▶ [INSTRUCTIONS TO FOLLOW]:
In the listing below, count every line that contains "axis". Give nothing but the number.

▶ [DATA SEGMENT]:
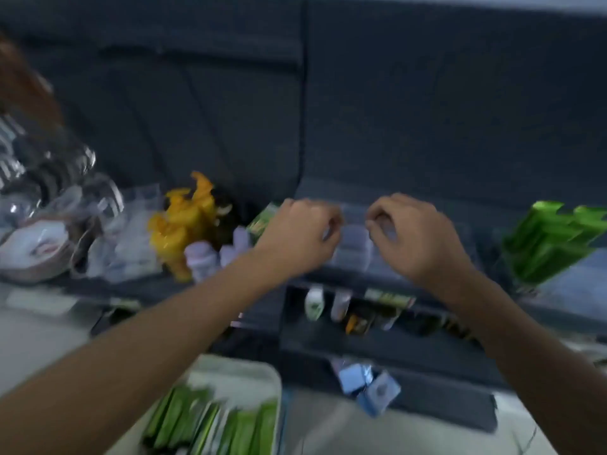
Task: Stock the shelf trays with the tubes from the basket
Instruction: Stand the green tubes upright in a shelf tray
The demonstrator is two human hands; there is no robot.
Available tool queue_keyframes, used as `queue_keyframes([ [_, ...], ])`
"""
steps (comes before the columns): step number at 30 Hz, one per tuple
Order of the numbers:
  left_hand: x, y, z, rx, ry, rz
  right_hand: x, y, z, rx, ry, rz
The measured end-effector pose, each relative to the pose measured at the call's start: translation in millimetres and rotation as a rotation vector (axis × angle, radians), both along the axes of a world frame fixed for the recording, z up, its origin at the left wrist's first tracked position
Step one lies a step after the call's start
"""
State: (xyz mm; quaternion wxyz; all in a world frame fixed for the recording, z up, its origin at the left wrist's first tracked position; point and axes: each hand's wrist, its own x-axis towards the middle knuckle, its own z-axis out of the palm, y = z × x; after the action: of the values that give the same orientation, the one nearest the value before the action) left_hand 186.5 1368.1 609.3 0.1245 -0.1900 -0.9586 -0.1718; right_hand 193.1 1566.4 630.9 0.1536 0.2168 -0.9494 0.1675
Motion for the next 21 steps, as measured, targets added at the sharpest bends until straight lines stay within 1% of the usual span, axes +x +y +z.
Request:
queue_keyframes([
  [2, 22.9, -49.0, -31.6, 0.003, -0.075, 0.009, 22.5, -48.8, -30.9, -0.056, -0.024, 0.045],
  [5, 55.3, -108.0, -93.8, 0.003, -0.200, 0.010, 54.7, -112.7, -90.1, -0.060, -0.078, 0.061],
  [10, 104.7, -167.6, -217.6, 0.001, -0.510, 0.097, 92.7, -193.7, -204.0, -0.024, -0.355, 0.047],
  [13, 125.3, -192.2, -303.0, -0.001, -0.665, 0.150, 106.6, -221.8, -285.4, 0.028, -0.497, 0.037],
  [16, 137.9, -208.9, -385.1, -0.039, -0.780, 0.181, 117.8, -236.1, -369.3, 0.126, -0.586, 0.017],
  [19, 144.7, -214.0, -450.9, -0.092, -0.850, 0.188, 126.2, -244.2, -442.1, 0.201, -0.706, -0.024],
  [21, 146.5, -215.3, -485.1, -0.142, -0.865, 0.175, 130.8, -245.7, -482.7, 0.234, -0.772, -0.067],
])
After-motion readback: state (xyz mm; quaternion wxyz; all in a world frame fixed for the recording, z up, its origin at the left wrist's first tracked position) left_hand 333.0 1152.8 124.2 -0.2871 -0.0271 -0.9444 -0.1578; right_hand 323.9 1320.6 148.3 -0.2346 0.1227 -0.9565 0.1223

▶ [ANSWER SECTION]:
2